• _What this task involves_: Transcribe all data verbatim. Skip the pictures.

• _Data in this exercise_:
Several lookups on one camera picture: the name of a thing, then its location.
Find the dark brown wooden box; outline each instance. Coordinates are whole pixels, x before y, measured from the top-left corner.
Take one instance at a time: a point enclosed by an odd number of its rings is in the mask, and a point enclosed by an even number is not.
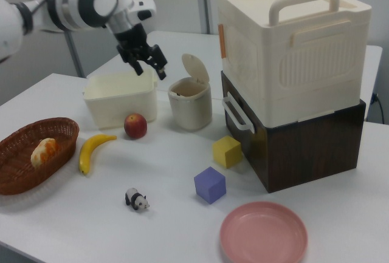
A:
[[[222,87],[254,124],[255,134],[240,131],[225,114],[229,131],[269,193],[356,168],[366,107],[362,100],[333,114],[267,128],[223,72]]]

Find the small trash can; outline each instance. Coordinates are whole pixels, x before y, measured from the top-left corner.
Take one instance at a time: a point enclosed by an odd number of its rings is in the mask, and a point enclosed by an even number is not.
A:
[[[212,120],[209,75],[202,61],[194,55],[183,54],[182,62],[191,77],[169,87],[169,101],[176,123],[188,131],[195,131]]]

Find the purple cube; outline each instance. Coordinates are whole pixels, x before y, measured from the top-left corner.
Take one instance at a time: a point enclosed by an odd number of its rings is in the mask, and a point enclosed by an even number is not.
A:
[[[196,193],[209,204],[217,201],[225,193],[225,177],[217,170],[209,167],[194,177]]]

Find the white storage box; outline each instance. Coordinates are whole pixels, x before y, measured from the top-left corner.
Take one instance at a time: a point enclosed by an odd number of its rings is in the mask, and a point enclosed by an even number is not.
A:
[[[147,122],[157,117],[157,77],[146,67],[138,76],[134,70],[95,76],[89,79],[84,100],[99,128],[124,126],[132,113],[142,114]]]
[[[371,7],[217,0],[223,71],[273,128],[359,104]]]

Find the box handle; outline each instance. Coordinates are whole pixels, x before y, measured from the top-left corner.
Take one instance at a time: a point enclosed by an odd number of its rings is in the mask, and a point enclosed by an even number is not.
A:
[[[302,4],[317,0],[275,0],[269,10],[269,25],[275,26],[280,20],[280,10],[291,5]],[[329,0],[329,12],[339,10],[339,0]]]
[[[241,130],[241,131],[245,131],[245,130],[250,130],[253,134],[255,133],[255,129],[254,129],[254,125],[253,123],[251,122],[251,120],[247,117],[246,113],[244,113],[244,111],[242,110],[242,108],[239,106],[238,102],[236,102],[236,100],[234,99],[234,97],[231,95],[230,92],[227,92],[227,96],[224,97],[222,99],[222,104],[223,104],[223,107],[226,111],[226,113],[230,116],[231,120],[234,122],[235,126]],[[231,105],[234,107],[234,109],[237,111],[237,113],[240,115],[240,117],[243,119],[243,121],[245,122],[244,125],[242,125],[238,119],[236,119],[235,115],[233,114],[233,112],[231,111],[231,109],[229,108],[229,106],[227,105],[227,102],[230,102]]]

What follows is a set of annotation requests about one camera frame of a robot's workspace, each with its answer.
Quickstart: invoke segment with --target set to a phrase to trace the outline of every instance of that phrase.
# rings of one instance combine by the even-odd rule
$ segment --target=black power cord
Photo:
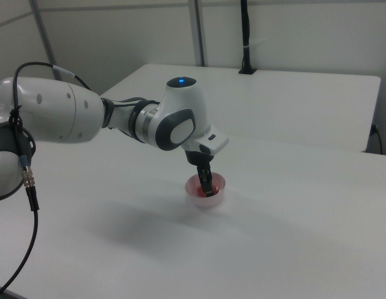
[[[379,129],[377,128],[377,125],[372,124],[372,127],[370,128],[370,136],[373,136],[374,133],[376,133],[376,134],[377,134],[377,137],[379,138],[379,143],[380,143],[380,154],[383,154],[383,153],[382,153],[381,135],[380,135]]]
[[[16,277],[18,276],[19,272],[21,272],[22,268],[25,266],[25,263],[26,263],[26,261],[28,260],[29,255],[30,255],[31,252],[32,252],[32,248],[33,248],[33,245],[35,244],[36,235],[37,235],[37,225],[38,225],[38,222],[39,222],[39,218],[38,218],[38,216],[37,216],[37,211],[34,211],[33,214],[34,214],[34,227],[33,227],[33,233],[32,233],[31,243],[29,243],[28,250],[26,251],[26,254],[25,254],[25,256],[24,256],[22,262],[19,264],[18,269],[14,272],[14,274],[13,274],[12,277],[6,282],[6,284],[3,285],[2,288],[0,289],[0,295],[1,295],[1,294],[6,290],[6,288],[14,281],[14,279],[16,279]]]
[[[18,81],[18,75],[19,72],[27,66],[30,65],[42,65],[46,67],[50,67],[52,69],[56,69],[62,73],[65,73],[67,75],[70,75],[71,77],[74,77],[76,80],[78,80],[86,89],[91,90],[85,82],[72,72],[63,69],[61,67],[58,67],[56,65],[48,64],[47,62],[27,62],[26,64],[22,64],[21,66],[18,67],[16,70],[16,73],[14,75],[13,81],[12,81],[12,92],[13,92],[13,97],[14,97],[14,109],[10,112],[10,117],[9,117],[9,123],[11,124],[13,133],[14,133],[14,139],[16,142],[17,150],[18,150],[18,157],[20,164],[22,166],[22,177],[24,181],[24,185],[26,188],[26,194],[29,199],[29,204],[31,206],[31,211],[34,214],[34,228],[33,228],[33,233],[32,233],[32,239],[31,242],[29,243],[28,249],[26,251],[26,254],[19,264],[17,270],[14,272],[12,277],[0,288],[0,295],[7,289],[8,286],[14,281],[14,279],[18,276],[19,272],[21,272],[22,268],[25,266],[26,261],[29,258],[29,255],[32,252],[32,248],[35,244],[36,240],[36,235],[37,235],[37,226],[39,223],[39,218],[37,215],[37,210],[39,210],[39,204],[37,202],[37,196],[36,196],[36,187],[35,187],[35,181],[33,178],[33,173],[28,161],[27,156],[25,156],[25,153],[22,149],[21,142],[19,135],[23,134],[24,129],[22,128],[22,119],[19,116],[19,109],[21,108],[20,105],[18,105],[18,88],[17,88],[17,81]]]

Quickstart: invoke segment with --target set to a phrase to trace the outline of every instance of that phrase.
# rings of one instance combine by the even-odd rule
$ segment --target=white wall
[[[57,64],[97,93],[146,63],[196,65],[187,0],[40,0],[38,5]]]
[[[251,40],[266,38],[251,49],[252,65],[266,70],[381,77],[374,122],[379,125],[386,153],[386,2],[262,2],[287,1],[249,2]],[[203,0],[203,24],[207,65],[240,68],[243,38],[239,1]],[[370,150],[379,152],[375,135]]]
[[[0,81],[33,60],[47,62],[47,55],[29,1],[0,0]],[[29,67],[21,75],[53,78],[42,67]]]

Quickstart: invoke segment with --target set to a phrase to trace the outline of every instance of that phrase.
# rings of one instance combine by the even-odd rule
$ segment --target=cable connector
[[[39,203],[37,201],[35,179],[33,177],[33,172],[30,166],[23,167],[22,178],[24,179],[24,186],[26,194],[28,195],[31,211],[37,211],[39,210]]]

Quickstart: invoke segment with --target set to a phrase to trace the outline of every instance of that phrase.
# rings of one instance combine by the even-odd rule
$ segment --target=table surface
[[[116,130],[39,143],[39,231],[10,290],[26,298],[386,298],[386,156],[230,136],[211,163],[224,200],[200,210],[182,149]],[[33,215],[0,202],[0,284]]]
[[[367,147],[380,87],[372,76],[147,64],[104,95],[160,101],[181,76],[197,80],[211,122],[227,134],[355,152]]]

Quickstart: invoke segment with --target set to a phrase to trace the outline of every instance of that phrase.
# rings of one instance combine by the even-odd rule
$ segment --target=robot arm
[[[170,80],[160,103],[143,98],[113,102],[85,88],[41,78],[20,77],[17,87],[23,127],[30,132],[22,137],[26,145],[30,136],[36,141],[81,143],[101,128],[116,128],[161,150],[181,146],[188,161],[197,166],[204,192],[213,195],[209,162],[228,138],[210,125],[196,80]],[[8,78],[0,82],[0,199],[22,184],[21,165],[6,126],[13,108],[12,78]],[[29,159],[34,150],[34,146],[29,150]]]

• _Answer for the task_:
Several lookups on one camera picture: the name of a thing, then its location.
Find the dark brown wooden box; outline each instance. Coordinates are whole pixels, x before y, measured from the top-left corner.
Take one instance at a time: a point enclosed by an odd number of its rings is in the mask, and a point enclosed by an even number is not.
A:
[[[222,87],[254,124],[255,134],[240,131],[225,114],[229,131],[269,193],[356,168],[366,107],[362,100],[333,114],[267,128],[223,72]]]

Find the small trash can; outline each instance. Coordinates are whole pixels, x before y, measured from the top-left corner.
Take one instance at a time: a point enclosed by an odd number of its rings is in the mask, and a point enclosed by an even number is not.
A:
[[[212,120],[209,75],[202,61],[194,55],[183,54],[182,62],[191,77],[169,87],[169,101],[176,123],[188,131],[195,131]]]

Find the purple cube; outline each instance. Coordinates are whole pixels, x before y, measured from the top-left corner.
Take one instance at a time: a point enclosed by an odd number of its rings is in the mask, and a point enclosed by an even number is not.
A:
[[[196,193],[209,204],[217,201],[225,193],[225,177],[217,170],[209,167],[194,177]]]

Find the white storage box; outline each instance. Coordinates are whole pixels, x before y, measured from the top-left corner.
Take one instance at a time: a point enclosed by an odd number of its rings is in the mask, and a point enclosed by an even number is not.
A:
[[[147,122],[157,117],[157,77],[146,67],[138,76],[134,70],[95,76],[89,79],[84,100],[99,128],[124,126],[132,113],[142,114]]]
[[[371,7],[217,0],[223,71],[273,128],[359,104]]]

Find the box handle; outline each instance. Coordinates are whole pixels, x before y, measured from the top-left corner.
Take one instance at a time: a point enclosed by an odd number of its rings is in the mask, and a point enclosed by an even number is not.
A:
[[[302,4],[317,0],[275,0],[269,10],[269,25],[275,26],[280,20],[280,10],[291,5]],[[329,0],[329,12],[339,10],[339,0]]]
[[[241,130],[241,131],[245,131],[245,130],[250,130],[253,134],[255,133],[255,129],[254,129],[254,125],[253,123],[251,122],[251,120],[247,117],[246,113],[244,113],[244,111],[242,110],[242,108],[239,106],[238,102],[236,102],[236,100],[234,99],[234,97],[231,95],[230,92],[227,92],[227,96],[224,97],[222,99],[222,104],[223,104],[223,107],[226,111],[226,113],[230,116],[231,120],[234,122],[235,126]],[[231,105],[234,107],[234,109],[237,111],[237,113],[240,115],[240,117],[243,119],[243,121],[245,122],[244,125],[242,125],[238,119],[236,119],[235,115],[233,114],[233,112],[231,111],[231,109],[229,108],[229,106],[227,105],[227,102],[230,102]]]

What follows is a set of annotation requests about one camera frame of a robot's workspace, each with its answer.
Quickstart: invoke segment with --target set to a phrase to trace the outline of every instance of that phrase.
# rings of one instance combine by the even-odd rule
$ segment --target=black power cord
Photo:
[[[379,129],[377,128],[377,125],[372,124],[372,127],[370,128],[370,136],[373,136],[374,133],[376,133],[376,134],[377,134],[377,137],[379,138],[379,143],[380,143],[380,154],[383,154],[383,153],[382,153],[381,135],[380,135]]]
[[[16,277],[18,276],[19,272],[21,272],[22,268],[25,266],[25,263],[26,263],[26,261],[28,260],[29,255],[30,255],[31,252],[32,252],[32,248],[33,248],[33,245],[35,244],[36,235],[37,235],[37,225],[38,225],[38,222],[39,222],[39,218],[38,218],[38,216],[37,216],[37,211],[34,211],[33,214],[34,214],[34,227],[33,227],[33,233],[32,233],[31,243],[29,243],[28,250],[26,251],[26,254],[25,254],[25,256],[24,256],[22,262],[19,264],[18,269],[14,272],[14,274],[13,274],[12,277],[6,282],[6,284],[3,285],[2,288],[0,289],[0,295],[1,295],[1,294],[6,290],[6,288],[14,281],[14,279],[16,279]]]
[[[18,81],[18,75],[19,72],[27,66],[30,65],[42,65],[46,67],[50,67],[52,69],[56,69],[62,73],[65,73],[67,75],[70,75],[71,77],[74,77],[76,80],[78,80],[86,89],[91,90],[85,82],[72,72],[63,69],[61,67],[58,67],[56,65],[48,64],[47,62],[27,62],[26,64],[22,64],[21,66],[18,67],[16,70],[16,73],[14,75],[13,81],[12,81],[12,92],[13,92],[13,97],[14,97],[14,109],[10,112],[10,117],[9,117],[9,123],[11,124],[13,133],[14,133],[14,139],[16,142],[17,150],[18,150],[18,157],[20,164],[22,166],[22,177],[24,181],[24,185],[26,188],[26,194],[29,199],[29,204],[31,206],[31,211],[34,214],[34,228],[33,228],[33,233],[32,233],[32,239],[31,242],[29,243],[28,249],[26,251],[26,254],[19,264],[17,270],[14,272],[12,277],[0,288],[0,295],[7,289],[8,286],[14,281],[14,279],[18,276],[19,272],[21,272],[22,268],[25,266],[26,261],[29,258],[29,255],[32,252],[32,248],[35,244],[36,240],[36,235],[37,235],[37,226],[39,223],[39,218],[37,215],[37,210],[39,210],[39,204],[37,202],[37,196],[36,196],[36,187],[35,187],[35,181],[33,178],[33,173],[28,161],[27,156],[25,156],[25,153],[22,149],[21,142],[19,135],[23,134],[24,129],[22,128],[22,119],[19,116],[19,109],[21,108],[20,105],[18,105],[18,88],[17,88],[17,81]]]

Quickstart: invoke segment with --target set to a phrase to trace the outline of every instance of that phrase.
# rings of one instance combine by the even-odd rule
$ segment --target=white wall
[[[57,64],[97,93],[146,63],[196,65],[187,0],[40,0],[38,5]]]
[[[251,40],[266,38],[251,49],[252,65],[266,70],[381,77],[374,122],[379,125],[386,153],[386,2],[262,2],[287,1],[249,2]],[[203,0],[203,24],[207,65],[240,68],[243,38],[239,1]],[[370,150],[379,152],[375,135]]]
[[[0,81],[33,60],[47,62],[47,55],[29,1],[0,0]],[[29,67],[21,75],[53,78],[42,67]]]

Quickstart: invoke segment with --target set to a phrase to trace the outline of every instance of that phrase.
# rings of one instance combine by the even-odd rule
$ segment --target=cable connector
[[[39,203],[37,201],[35,179],[33,177],[33,172],[30,166],[23,167],[22,178],[24,179],[24,186],[26,194],[28,195],[31,211],[37,211],[39,210]]]

Quickstart: invoke segment with --target set to a phrase to trace the outline of every instance of that phrase.
# rings of one instance combine by the even-odd rule
$ segment --target=table surface
[[[116,130],[39,143],[39,231],[10,290],[26,298],[386,298],[386,156],[230,136],[211,163],[224,200],[200,210],[182,149]],[[33,215],[0,202],[0,284]]]
[[[367,147],[380,87],[372,76],[147,64],[104,95],[160,101],[181,76],[197,80],[211,122],[227,134],[355,152]]]

Quickstart: invoke segment with --target set to a phrase to trace the outline of every instance of that phrase.
# rings of one instance combine by the even-odd rule
$ segment --target=robot arm
[[[170,80],[160,103],[143,98],[113,102],[85,88],[41,78],[20,77],[17,87],[23,127],[30,132],[22,137],[26,145],[30,136],[36,141],[81,143],[101,128],[116,128],[161,150],[181,146],[188,161],[197,166],[204,192],[213,195],[209,162],[228,138],[210,125],[196,80]],[[8,78],[0,82],[0,199],[22,184],[21,165],[6,126],[13,108],[12,78]],[[29,159],[34,150],[34,146],[29,150]]]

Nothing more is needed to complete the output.